Long in existence, A Christmas Carol has been played out in a number of varying budget film productions but thanks to Robert Zemeckis this is probably the most expensive, and thus, it is visually spectacular. Even if you are not an expert on Charles Dickens' 1843 tale, you can clearly estimate which parts have been updated and freshened for a new generation, and for the most part, Zemeckis' instincts are right on. Yet is it sacrilegious to say that some of the elements, old and new, are less than captivating? Regardless, the dazzling sights and sounds are aplenty, and the opening title sequence where the camera flies over the architecture of London, is exhilarating to the point that it gets you peppy for the holidays. Good cheer.

Of course, the fantastic whizzing camera with this much speed and dexterity is only possible because the movie is a blend of live action and animation. This is Zemeckis' third attempt with this device of "performance capture" where actors' body movements are transformed and interspersed into an animated world. "A Christmas Carol" is the most successful of Zemeckis' animated attempts, not because he has perfected his technique but because the story is much better than the ones for "The Polar Express" and "Beowulf." Zemeckis has always been an indisputable technical genius even back when he is in "live action." But let us not forget that while "Forrest Gump" was a technical triumph it was a much better movie than "Death Becomes Her" which ran previous to his multiple Oscar winner, which was a technical triumph as well but a bummer of a story.

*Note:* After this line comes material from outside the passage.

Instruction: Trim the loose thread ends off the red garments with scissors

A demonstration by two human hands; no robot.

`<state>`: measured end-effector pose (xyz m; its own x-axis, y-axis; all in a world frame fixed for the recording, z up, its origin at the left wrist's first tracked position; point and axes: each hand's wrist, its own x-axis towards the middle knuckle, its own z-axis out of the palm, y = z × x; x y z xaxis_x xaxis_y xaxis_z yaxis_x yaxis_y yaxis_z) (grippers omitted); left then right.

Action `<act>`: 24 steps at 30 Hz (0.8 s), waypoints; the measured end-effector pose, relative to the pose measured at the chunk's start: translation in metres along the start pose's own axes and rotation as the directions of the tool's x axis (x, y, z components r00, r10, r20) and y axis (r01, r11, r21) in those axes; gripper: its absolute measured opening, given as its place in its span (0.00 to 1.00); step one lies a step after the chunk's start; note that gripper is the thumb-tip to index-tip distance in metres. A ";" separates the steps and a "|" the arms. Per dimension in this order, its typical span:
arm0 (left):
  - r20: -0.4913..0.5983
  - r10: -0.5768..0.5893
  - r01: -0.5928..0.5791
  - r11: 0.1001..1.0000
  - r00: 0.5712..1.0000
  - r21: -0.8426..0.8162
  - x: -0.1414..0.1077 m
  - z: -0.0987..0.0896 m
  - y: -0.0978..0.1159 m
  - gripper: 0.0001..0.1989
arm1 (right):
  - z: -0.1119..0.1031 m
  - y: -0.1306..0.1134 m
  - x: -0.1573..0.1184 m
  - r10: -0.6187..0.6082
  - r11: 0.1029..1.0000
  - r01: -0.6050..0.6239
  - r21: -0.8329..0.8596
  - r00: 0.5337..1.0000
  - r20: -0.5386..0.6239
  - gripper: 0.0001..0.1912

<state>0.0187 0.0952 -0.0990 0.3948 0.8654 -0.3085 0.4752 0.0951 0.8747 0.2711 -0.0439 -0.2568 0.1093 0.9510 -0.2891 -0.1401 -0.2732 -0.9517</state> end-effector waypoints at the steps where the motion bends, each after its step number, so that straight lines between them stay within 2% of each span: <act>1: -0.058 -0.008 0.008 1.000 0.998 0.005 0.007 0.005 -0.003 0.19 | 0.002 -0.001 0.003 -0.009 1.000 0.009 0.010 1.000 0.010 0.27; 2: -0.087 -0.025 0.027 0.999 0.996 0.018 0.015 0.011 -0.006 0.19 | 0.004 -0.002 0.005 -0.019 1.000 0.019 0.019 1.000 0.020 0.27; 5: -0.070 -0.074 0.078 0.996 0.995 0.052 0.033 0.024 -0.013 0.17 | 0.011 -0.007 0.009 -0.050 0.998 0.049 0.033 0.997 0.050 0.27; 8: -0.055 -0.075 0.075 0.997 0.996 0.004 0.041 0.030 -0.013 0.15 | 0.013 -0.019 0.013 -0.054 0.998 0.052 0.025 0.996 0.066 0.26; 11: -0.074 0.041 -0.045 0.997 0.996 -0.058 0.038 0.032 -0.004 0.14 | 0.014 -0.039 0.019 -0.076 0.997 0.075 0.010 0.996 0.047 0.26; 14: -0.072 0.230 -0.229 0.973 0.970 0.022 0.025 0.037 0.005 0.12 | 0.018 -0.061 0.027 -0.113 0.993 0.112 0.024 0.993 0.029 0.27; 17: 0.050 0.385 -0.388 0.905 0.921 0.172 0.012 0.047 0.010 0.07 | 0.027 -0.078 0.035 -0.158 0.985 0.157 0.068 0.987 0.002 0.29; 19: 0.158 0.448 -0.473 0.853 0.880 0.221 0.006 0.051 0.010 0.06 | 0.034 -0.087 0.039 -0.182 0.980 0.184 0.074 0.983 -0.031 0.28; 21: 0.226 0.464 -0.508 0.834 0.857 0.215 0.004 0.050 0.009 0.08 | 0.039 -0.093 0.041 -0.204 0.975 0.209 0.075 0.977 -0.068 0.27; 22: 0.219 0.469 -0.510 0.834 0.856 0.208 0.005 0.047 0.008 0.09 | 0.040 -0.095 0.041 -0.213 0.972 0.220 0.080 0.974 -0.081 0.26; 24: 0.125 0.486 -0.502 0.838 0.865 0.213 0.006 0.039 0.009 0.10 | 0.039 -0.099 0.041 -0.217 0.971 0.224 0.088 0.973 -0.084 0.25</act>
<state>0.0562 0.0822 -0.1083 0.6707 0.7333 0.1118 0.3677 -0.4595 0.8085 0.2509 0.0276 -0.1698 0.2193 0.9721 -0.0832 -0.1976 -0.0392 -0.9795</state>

Ebenezer Scrooge is the ultimate bummer of a protagonist, the kind of man who gives no hours off for his employees for good behavior nor does he spend money on his office heating system (how much could coal really cost?). The inflection and affections of Jim Carrey's voice as Scrooge is startlingly effective, either it's a great Carrey performance or a great sound editing job, or perhaps, a little bit of both. But how about that animation again? Those deep wrinkles in Scrooge's face are so damn authentic looking. The reason we care anyway is in hope that Scrooge elongates that facial tension enough to smile again, and rejoice in Christmas spirit, and drop that humbug business. It is an ideal story that begins as a bummer but reaches for rebirth for Scrooge, and audience uplift.

Supernatural forces haunt Scrooge on Christmas Eve as the ghosts of Christmas Past, Present and Christmas Yet to Come arrive in order to show him the meaning of Christmas, alas, the meaning of life. The Ghost of Past is the most essential of the plot stages as Scrooge gets another look at the happiness of his youth before he gave it up for sake of propriety. The rest of the movie is just as familiar if repetitive (sometimes not captivating), and it's not hard to guess that Scrooge can save himself by saving another life. Life-affirming message aside, it is really about the whooshing visual dynamics that Zemeckis brings to this oft-told tale (the excess carriage crashes are a bit much), and in spite of that, the cycles of Scrooge's journeys gets a little long.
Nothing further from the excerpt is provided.